Problem to work on:
Without including any pictures, write out the data below exactly.
──────────
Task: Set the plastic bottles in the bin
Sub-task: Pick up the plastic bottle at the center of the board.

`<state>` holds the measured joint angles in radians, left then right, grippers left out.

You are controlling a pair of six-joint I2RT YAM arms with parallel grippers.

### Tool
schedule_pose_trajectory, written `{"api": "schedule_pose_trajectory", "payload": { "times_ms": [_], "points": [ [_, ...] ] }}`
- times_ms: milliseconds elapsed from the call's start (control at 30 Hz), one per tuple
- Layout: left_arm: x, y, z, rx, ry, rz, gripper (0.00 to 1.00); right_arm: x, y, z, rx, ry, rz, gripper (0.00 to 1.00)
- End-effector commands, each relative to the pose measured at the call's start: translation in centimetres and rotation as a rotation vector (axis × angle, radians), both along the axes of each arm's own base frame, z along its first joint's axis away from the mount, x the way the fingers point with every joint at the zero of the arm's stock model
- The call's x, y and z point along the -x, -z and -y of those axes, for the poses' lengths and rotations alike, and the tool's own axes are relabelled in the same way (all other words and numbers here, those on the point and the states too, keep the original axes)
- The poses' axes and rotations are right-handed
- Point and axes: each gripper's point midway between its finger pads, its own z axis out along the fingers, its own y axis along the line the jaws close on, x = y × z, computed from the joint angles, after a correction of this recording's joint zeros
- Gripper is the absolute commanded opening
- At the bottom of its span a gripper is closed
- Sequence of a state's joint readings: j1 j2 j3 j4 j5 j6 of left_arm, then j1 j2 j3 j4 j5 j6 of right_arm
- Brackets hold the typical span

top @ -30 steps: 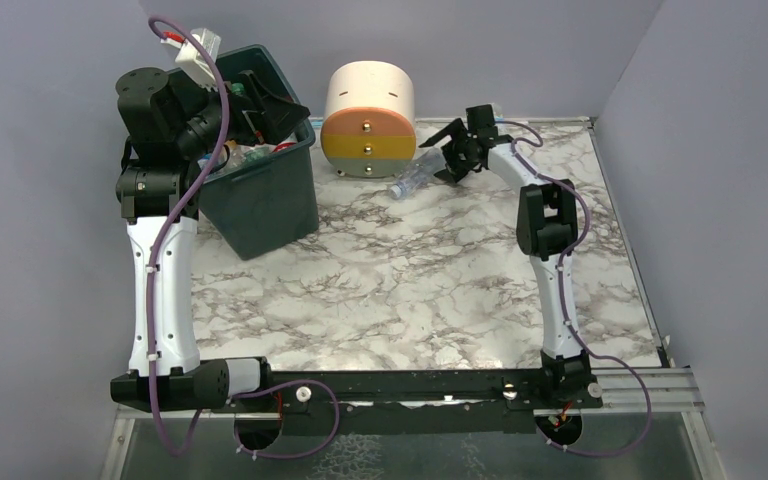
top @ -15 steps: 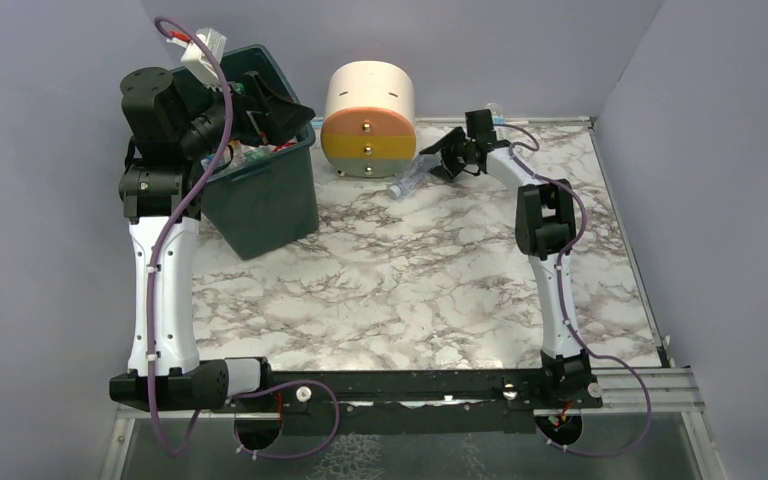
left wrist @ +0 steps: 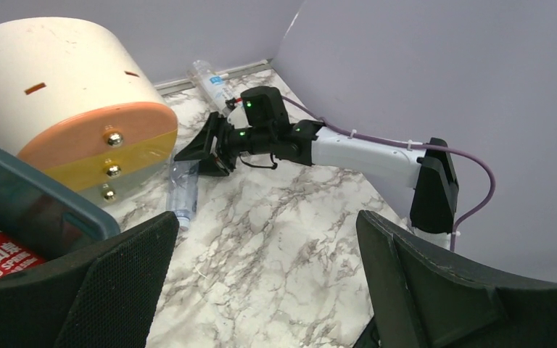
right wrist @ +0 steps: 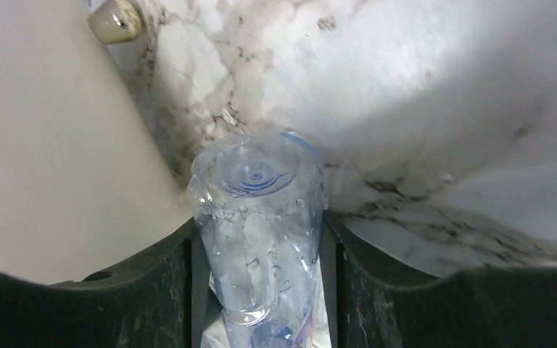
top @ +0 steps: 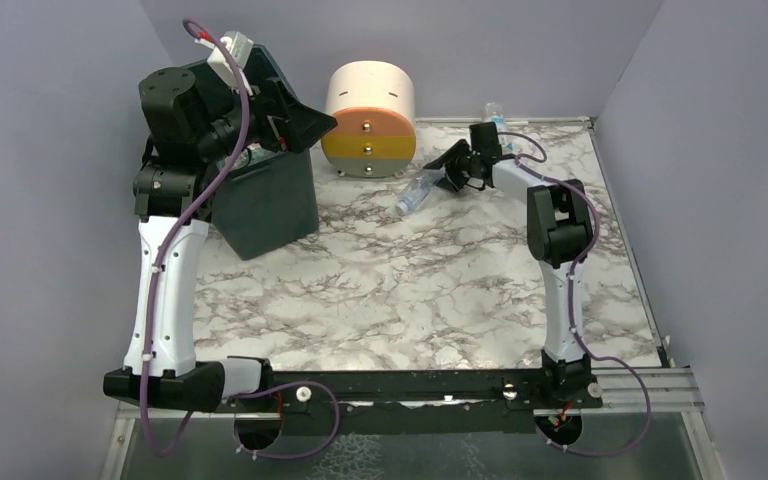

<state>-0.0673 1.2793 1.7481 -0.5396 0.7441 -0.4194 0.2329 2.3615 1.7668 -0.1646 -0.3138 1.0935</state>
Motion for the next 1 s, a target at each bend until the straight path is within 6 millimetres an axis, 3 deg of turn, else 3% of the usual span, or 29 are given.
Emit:
{"api": "schedule_pose_trajectory", "payload": {
  "times_ms": [0,333,600,967],
  "points": [
    [0.4,-0.9,1.2,0.003,0.028,0.032,0.99,2.5,2.2,2.5,0.177,-0.005,-0.035,0.35],
    [1.3,-0.4,3.3,0.001,0.090,0.016,0.99,4.4,-4.8,5.0,0.285,-0.008,0.145,0.34],
    [2.0,0.0,5.1,0.002,0.151,-0.001,0.99,4.8,-13.0,7.2,0.424,-0.016,0.347,0.33],
    [3.1,2.2,9.9,-0.049,0.268,-0.014,0.99,7.3,-25.1,8.4,0.542,-0.064,0.704,0.33]
  ]
}}
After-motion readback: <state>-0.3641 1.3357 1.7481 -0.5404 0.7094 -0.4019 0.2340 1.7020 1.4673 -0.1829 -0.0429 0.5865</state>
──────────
Result below:
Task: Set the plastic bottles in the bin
Sub-task: Pick up the plastic bottle at the center of the board.

`<state>` holds the measured joint angles in radians, left then right, grippers left out.

You are controlling a pair of six-joint I2RT YAM arms with parallel grippers.

### Tool
schedule_pose_trajectory, written `{"api": "schedule_pose_trajectory", "payload": { "times_ms": [_], "points": [ [_, ...] ] }}`
- times_ms: milliseconds elapsed from the call's start (control at 30 Hz), one per tuple
- Layout: left_arm: x, y, z, rx, ry, rz, gripper (0.00 to 1.00); right_arm: x, y, z, rx, ry, rz, gripper (0.00 to 1.00)
- End-effector commands, each relative to the pose measured at the call's start: translation in centimetres and rotation as a rotation vector (axis × angle, radians), both along the axes of each arm's own base frame, z along its first joint's axis away from the mount, x the way the fingers point with every joint at the zero of the arm's stock model
- The call's x, y and z point along the -x, -z and -y of those axes, for the poses' lengths and rotations alike, and the tool's own axes are relabelled in the same way (all other words and numbers here, those on the point and the states too, keep the original axes)
- The poses' axes and rotations are right-handed
- Point and axes: each gripper's point midway between its finger pads, its own z axis out along the fingers, its own y axis along the line the jaws close on, x = y × z, computed from the joint angles, after a correction of this recording's joint zeros
- Gripper is the absolute commanded opening
- At the bottom of its span a gripper is closed
- Sequence of a state's joint readings: j1 j2 j3 j4 j5 j6 of left_arm, then j1 j2 j3 j4 j5 j6 of right_arm
- Brackets hold the typical span

top @ -30 steps: 
top @ -15 steps: 
left wrist @ +0 steps: 
right wrist @ +0 steps: 
top @ +0 steps: 

<state>-0.0673 1.2793 1.7481 -0.5396 0.7441 -0.4194 0.2329 2.3615 1.7668 -0.1646 -0.3138 1.0935</state>
Motion for the next 1 s, a target at each bend until the straight path is within 6 millimetres an axis, 3 deg of turn, else 3% of the usual span, or 29 are given.
Emit:
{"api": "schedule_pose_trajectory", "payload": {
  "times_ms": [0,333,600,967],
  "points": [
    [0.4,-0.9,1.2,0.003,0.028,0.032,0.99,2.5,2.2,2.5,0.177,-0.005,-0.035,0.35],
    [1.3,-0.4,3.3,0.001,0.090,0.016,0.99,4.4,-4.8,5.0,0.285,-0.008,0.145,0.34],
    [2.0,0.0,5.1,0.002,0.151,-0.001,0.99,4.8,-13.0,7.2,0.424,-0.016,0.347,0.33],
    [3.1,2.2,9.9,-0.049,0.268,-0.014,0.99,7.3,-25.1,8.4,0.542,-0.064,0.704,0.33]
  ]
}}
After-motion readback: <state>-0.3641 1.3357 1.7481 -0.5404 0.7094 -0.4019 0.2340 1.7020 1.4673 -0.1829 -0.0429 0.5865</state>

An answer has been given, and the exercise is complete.